Barring a shocking development, Ketanji Brown Jackson is going to be a Supreme Court justice. She has also been a member of the Board of Overseers at Harvard. Will she have to recuse herself from the upcoming case in which Asian plaintiffs challenge the university’s admissions practices as racially discriminatory? And do those plaintiffs have a good case? These are the topics discussed in my latest newsletter.
In the post, I try to dive beyond the Big Media practice of consulting experts with differing opinions, which sheds little light on the relevant law or historical practice. I also offer my own opinion on the issue.

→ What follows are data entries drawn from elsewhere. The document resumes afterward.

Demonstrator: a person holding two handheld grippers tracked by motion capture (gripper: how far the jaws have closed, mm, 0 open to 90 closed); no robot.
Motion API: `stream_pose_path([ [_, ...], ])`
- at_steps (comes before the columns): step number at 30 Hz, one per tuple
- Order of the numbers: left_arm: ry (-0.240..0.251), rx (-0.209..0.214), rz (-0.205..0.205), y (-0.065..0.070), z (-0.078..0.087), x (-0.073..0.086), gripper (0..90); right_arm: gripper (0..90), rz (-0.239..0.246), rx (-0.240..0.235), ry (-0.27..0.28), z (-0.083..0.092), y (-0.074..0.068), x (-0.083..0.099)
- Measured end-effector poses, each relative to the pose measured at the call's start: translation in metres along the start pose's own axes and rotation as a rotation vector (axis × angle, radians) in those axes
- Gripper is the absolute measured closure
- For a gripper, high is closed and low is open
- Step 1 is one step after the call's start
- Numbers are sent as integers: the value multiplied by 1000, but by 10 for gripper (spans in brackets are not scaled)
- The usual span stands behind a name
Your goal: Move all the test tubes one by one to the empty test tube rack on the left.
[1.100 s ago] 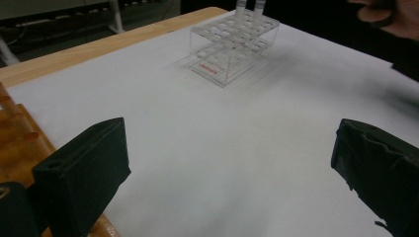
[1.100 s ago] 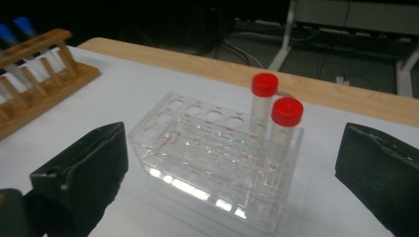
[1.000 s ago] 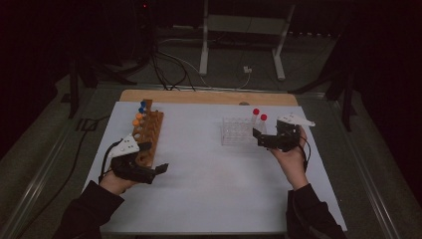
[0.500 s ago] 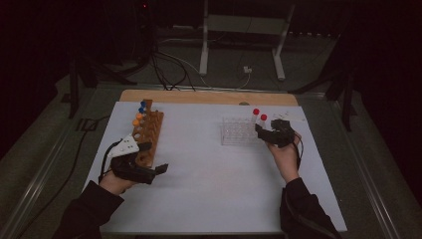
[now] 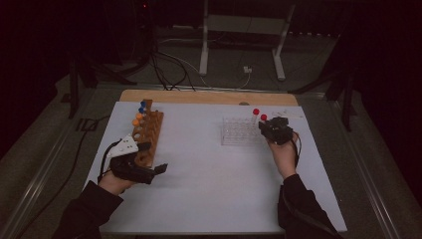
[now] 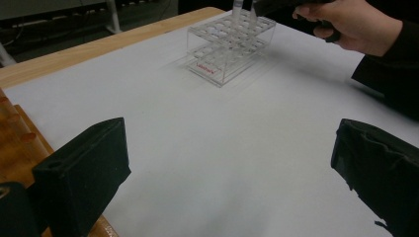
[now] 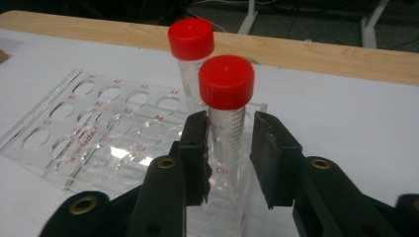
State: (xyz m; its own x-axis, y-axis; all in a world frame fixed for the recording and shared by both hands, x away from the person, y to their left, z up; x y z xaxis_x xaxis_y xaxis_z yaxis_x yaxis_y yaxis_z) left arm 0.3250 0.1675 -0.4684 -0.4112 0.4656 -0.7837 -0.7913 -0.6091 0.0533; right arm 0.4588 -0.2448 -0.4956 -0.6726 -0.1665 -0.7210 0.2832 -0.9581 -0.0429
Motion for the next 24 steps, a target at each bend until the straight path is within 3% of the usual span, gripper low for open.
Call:
stream_pose_path([
  [3,5,4,4,0,0,0,22,723,-6,-8,6,1,0,-2],
  [7,7,3,6,0,1,-1,22,743,17,17,5,3,-2,-4],
  [12,5,6,10,-1,0,0,21,747,22,16,14,7,-1,-7],
  [24,1,17,8,1,-1,-1,21,747,76,36,88,46,-9,-31],
])
Point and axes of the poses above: each handheld gripper's, and its own axes: z roughly backward along the jaws, x roughly out of its underside, y roughly to its right, the point moved 5 cm from there along -z, roughly forward along the jaws, and after that the axes turned 13 degrees about -y, right-handed, at the moved point
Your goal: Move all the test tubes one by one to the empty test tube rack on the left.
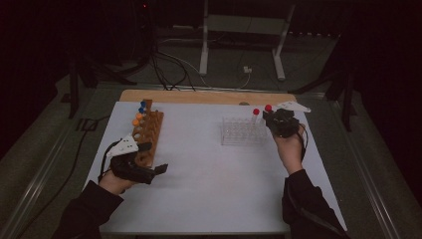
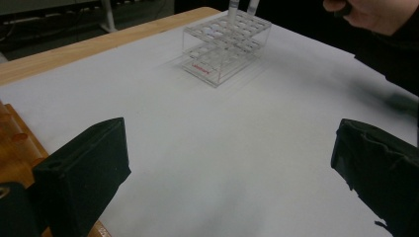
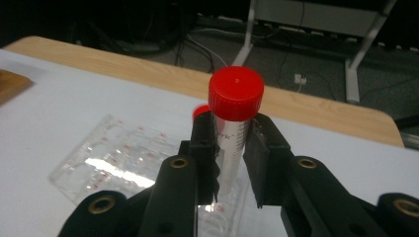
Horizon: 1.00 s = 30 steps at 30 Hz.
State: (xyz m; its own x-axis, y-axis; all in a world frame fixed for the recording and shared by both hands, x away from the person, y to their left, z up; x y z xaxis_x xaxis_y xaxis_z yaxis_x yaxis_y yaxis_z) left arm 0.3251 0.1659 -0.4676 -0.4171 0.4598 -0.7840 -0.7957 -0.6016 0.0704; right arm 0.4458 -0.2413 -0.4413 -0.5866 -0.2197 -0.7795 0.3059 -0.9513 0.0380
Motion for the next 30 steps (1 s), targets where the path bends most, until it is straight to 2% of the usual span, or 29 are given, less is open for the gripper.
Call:
stream_pose_path([
  [5,4,8,-3,2,0,-2,22,747,32,-17,19,15,-8,-6],
  [10,3,19,-8,4,0,-4,22,747,64,-55,23,24,-21,-3],
  [17,11,37,-17,8,-2,-10,21,747,108,-114,-9,31,-40,13],
  [23,3,48,-33,12,-5,-15,21,747,138,-156,-12,39,-55,25],
  [30,-9,75,-54,19,-15,-23,22,747,188,-205,-30,42,-77,42],
])
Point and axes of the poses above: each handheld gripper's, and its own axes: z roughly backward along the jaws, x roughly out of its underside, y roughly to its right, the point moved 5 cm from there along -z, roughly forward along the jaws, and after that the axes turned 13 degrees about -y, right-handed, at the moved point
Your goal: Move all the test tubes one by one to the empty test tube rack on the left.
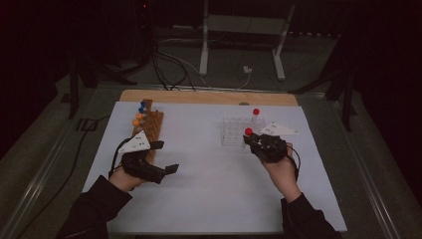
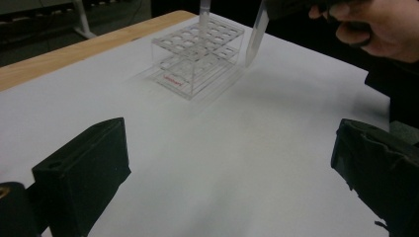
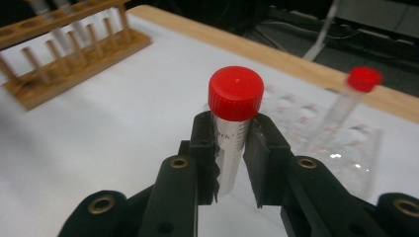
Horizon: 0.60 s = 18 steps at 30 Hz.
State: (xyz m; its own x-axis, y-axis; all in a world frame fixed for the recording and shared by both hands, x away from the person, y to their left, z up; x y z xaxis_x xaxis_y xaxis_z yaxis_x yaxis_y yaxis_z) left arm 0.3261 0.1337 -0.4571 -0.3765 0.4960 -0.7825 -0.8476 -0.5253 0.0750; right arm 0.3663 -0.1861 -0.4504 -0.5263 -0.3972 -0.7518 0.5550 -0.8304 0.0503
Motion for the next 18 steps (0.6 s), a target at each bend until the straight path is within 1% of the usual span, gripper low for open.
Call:
stream_pose_path([
  [4,1,12,-16,5,-5,-8,22,747,22,-30,-12,-3,-13,6],
  [9,4,29,-37,11,-12,-19,22,747,44,-69,-12,-4,-29,10],
  [13,6,54,-51,17,-18,-28,23,747,69,-90,-15,-5,-41,12],
  [18,4,68,-81,25,-28,-41,25,747,95,-116,-20,-7,-55,14],
])
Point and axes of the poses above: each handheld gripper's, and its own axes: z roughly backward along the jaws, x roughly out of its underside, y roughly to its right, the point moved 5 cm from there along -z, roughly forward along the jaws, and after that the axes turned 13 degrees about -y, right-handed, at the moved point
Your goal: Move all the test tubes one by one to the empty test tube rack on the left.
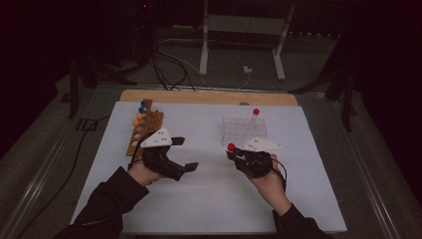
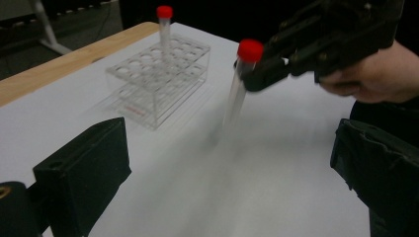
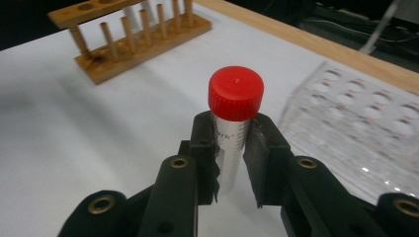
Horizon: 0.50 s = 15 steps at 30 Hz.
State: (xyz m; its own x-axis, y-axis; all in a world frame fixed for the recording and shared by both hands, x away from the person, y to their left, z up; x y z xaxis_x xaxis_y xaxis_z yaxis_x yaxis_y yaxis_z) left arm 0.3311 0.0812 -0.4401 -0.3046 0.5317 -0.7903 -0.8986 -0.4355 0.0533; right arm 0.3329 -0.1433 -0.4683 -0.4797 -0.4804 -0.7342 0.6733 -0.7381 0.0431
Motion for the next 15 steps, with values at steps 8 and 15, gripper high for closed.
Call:
stream_pose_path([
  [8,8,26,-26,6,-16,-19,81,747,31,-30,-5,-3,-14,0],
  [15,16,42,-42,10,-30,-30,225,747,39,-43,-6,-3,-19,0],
])
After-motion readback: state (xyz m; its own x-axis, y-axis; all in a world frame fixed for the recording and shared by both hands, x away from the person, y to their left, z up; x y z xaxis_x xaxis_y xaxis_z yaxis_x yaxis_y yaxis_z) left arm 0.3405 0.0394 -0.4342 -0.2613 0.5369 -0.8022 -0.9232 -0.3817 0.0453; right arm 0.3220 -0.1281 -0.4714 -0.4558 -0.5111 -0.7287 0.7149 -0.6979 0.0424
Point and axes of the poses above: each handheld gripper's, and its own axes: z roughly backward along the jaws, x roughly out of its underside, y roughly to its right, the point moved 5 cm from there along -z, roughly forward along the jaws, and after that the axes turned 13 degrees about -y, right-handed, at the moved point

Excerpt, from the portion discussing the merits of the case:
Asians are penalized, especially in the subjective personal ratings, where a racial analysis shows that “the actual ratings reveal a clear racial hierarchy—with African Americans receiving the highest personal ratings, followed by Hispanics, then whites, then Asian Americans coming in last.”
None of this is shocking, although it should be. Every parent who has ever sent a child to college knows in their bones that universities discriminate on the basis of race.
Add to these facts the longstanding hostility of Chief Justice Roberts to racial preferences. Conservatives have come to think of him as the Sultan of Squish, but he is still the same man who famously wrote these words: “The way to stop discrimination on the basis of race is to stop discriminating on the basis of race.” I have no basis to believe he has changed his mind.